Страшную ночь, когда ему пригрезились чудеса на помойке, Кухтик постарался забыть и твердо решил никогда больше не напиваться до такой степени. Желание его было похвальным, но трудновыполнимым. Колька продолжал таскать в мастерскую спирт, а дни рождения, праздничные дни и просто пятницы наступали регулярно. Не пить в такие святые дни было совершенно невозможно. Это значило бы отрываться от коллектива и не уважать тех, с кем работаешь.

В остальное время жизнь Кухтика текла сравнительно гладко. Он успел подружиться с Беней, который за эти годы выбился в люди и стал научным сотрудником. Теперь Беня уже редко сам носил приборы и даже не так часто ездил "на картошку". Но от новой своей должности он не зазнался, часто заходил вечерами в мастерскую и болтал с Кухтиком.

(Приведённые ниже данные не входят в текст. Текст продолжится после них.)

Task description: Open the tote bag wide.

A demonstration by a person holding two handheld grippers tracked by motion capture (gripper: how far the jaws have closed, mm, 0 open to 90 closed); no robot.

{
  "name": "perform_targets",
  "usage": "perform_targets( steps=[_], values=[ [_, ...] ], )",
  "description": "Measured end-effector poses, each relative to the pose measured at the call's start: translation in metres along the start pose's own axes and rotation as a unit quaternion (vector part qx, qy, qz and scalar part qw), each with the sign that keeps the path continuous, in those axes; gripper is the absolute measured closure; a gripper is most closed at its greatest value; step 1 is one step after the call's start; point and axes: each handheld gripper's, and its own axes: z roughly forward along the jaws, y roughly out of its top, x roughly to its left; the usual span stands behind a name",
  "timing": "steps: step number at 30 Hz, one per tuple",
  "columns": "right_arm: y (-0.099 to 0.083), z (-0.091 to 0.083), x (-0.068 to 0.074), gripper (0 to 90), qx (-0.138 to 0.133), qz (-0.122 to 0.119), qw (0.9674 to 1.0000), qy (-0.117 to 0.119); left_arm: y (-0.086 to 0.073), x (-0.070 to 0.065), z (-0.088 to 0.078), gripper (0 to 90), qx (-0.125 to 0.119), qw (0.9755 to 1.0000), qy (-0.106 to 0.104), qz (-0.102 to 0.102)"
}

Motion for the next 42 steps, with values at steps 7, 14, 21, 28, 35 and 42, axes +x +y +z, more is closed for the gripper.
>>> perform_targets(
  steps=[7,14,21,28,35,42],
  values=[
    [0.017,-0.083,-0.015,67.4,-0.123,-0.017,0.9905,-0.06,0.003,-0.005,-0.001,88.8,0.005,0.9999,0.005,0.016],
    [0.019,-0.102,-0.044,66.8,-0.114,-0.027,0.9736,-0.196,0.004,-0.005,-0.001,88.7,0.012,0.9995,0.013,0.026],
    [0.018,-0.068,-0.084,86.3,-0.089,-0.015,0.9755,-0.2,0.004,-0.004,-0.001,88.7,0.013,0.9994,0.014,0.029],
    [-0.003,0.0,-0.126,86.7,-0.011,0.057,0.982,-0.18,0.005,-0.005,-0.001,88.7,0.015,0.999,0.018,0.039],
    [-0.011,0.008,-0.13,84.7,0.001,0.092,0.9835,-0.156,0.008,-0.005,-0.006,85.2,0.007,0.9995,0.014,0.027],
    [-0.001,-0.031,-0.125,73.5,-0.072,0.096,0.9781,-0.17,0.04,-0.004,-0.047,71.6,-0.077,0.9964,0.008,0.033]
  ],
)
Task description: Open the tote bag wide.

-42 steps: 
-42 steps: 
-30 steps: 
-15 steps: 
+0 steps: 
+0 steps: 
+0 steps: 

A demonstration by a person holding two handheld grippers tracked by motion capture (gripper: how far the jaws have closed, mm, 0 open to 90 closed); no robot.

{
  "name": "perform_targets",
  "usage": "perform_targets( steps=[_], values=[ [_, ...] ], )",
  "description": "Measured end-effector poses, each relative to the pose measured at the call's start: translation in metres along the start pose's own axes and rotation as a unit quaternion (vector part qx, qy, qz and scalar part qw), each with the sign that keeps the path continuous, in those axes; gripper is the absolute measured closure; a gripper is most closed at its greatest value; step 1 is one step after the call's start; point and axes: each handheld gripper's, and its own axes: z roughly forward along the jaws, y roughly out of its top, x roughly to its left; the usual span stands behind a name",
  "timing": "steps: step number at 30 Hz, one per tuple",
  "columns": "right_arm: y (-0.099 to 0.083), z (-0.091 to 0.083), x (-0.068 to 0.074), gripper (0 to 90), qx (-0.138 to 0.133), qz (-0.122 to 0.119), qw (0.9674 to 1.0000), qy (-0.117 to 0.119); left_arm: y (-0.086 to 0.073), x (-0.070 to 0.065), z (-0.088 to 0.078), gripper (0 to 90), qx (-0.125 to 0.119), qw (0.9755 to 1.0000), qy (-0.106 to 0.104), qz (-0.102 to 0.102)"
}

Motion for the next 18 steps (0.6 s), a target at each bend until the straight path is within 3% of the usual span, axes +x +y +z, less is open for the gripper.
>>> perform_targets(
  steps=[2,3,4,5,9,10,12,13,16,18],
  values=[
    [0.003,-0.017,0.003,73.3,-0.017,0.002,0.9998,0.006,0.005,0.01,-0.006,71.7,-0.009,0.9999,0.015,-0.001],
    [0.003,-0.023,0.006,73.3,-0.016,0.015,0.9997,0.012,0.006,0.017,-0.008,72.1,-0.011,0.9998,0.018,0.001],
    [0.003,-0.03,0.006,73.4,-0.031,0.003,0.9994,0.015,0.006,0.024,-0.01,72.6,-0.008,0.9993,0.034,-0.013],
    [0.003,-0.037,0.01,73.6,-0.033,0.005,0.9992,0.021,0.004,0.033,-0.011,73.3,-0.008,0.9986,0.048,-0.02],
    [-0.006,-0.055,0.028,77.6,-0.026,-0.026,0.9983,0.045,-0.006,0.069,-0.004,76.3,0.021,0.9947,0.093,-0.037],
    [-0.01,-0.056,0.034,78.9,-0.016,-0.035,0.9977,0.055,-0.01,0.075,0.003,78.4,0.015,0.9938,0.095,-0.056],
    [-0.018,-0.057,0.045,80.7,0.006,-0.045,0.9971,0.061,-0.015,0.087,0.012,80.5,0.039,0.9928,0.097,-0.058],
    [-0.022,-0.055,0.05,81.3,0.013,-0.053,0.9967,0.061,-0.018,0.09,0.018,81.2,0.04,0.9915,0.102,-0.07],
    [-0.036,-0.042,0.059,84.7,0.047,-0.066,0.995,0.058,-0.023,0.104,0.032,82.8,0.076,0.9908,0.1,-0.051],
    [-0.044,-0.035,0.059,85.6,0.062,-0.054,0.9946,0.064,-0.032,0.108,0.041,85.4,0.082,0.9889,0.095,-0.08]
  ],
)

Академика Кухтик встречал всего пару раз и оба раза успевал благополучно свернуть за угол. Конечно, тот его уже вряд ли помнил, но осторожность не мешала.

По слухам, которые иногда доносились до Кухтика, дела на помойке обстояли неважно. Аномальные явления прекратились. В институте по этому поводу сочинили несколько анекдотов, посмеялись и постепенно вернулись к старым занятиям. Беня тоже больше не вспоминал про аномалии и только махал рукой, если Кухтик пытался завести разговор на эту тему.

Так прошел год.

Наступившее лето выдалось жарким. Картошка не уродилась. Говорили, что такая жара стоит повсюду и ни овощей, ни полезных злаков снова нигде собрать не удастся. Правда, так повторялось почти каждый год, с той только разницей, что иногда слишком сильно светило солнце и приключалась засуха, а иногда, наоборот, солнце светило плохо и шли сильные дожди. Если же изредка и устанавливалась хорошая погода, то собрать урожай вовремя все равно не успевали. Это происходило потому, полагал Кухтик, что к хорошей погоде никто просто не был готов.